Allocation concealment (selection bias)	Unclear risk	Comment: no information provided on allocation concealment
Blinding of participants and personnel (performance bias) All outcomes	High risk	Quote: "Single (Investigator) blinding." Comment: no information provided regarding participant blinding; however, considering they were randomised to receiving breathstacking with standard care or standard care alone, blinding of participants seems unlikely to have been achievable.
Blinding of outcome assessment (detection bias) All outcomes	Unclear risk	Comment: study was described as single blinded, but there was no description provided of how blinding was maintained.

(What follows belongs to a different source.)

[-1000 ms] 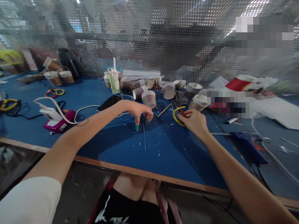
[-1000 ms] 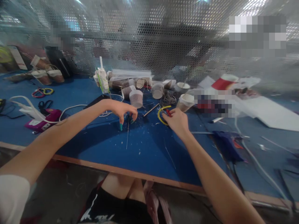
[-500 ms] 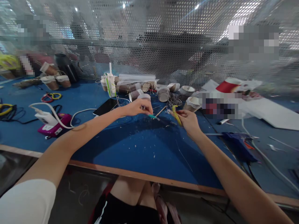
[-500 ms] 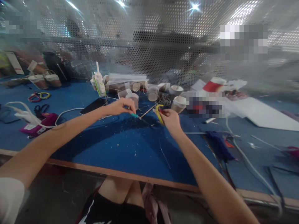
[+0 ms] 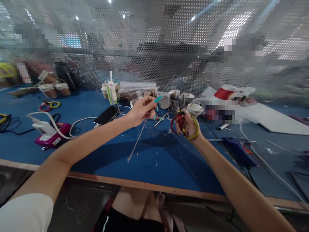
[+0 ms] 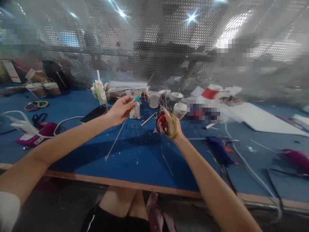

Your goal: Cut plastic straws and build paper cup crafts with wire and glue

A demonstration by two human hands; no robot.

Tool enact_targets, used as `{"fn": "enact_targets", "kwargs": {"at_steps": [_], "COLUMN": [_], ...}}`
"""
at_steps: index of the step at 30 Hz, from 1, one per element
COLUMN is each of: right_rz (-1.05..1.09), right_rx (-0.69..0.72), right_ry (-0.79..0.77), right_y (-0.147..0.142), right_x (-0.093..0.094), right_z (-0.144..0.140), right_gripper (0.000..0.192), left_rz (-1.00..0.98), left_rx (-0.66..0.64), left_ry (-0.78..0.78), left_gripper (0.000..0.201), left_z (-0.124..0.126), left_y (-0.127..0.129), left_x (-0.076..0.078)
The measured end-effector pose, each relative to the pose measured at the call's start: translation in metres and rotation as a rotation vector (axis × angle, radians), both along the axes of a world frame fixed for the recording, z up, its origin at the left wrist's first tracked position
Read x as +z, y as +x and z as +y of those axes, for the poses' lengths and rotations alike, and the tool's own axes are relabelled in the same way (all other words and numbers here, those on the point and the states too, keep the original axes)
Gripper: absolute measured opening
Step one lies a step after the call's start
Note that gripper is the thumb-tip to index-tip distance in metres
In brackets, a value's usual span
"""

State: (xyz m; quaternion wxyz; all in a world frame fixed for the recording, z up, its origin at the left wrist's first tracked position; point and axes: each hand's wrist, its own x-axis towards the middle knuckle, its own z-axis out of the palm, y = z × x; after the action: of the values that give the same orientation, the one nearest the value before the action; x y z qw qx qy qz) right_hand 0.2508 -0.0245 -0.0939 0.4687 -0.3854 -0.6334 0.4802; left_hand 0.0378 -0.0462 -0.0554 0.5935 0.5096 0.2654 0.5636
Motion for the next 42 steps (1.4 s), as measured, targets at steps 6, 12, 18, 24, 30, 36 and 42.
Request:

Incomplete outcome data (attrition bias) All outcomes	Unclear risk	Quote: "Primary analysis was by intention to treat." Quote: "Multiple imputation was used to account for longitudinal missing data." Comment: there was no indication of dropout numbers or reasons for loss to follow‐up.
Selective reporting (reporting bias)	High risk	Comment: published protocol listed numerous outcome measures. Only FVC, time to 10% decline in FVC, and adverse events (adverse events was not an a priori listed outcome measure) were reported in the published abstract.
Other bias	Unclear risk	Comment: insufficient detail provided in the description of interventions.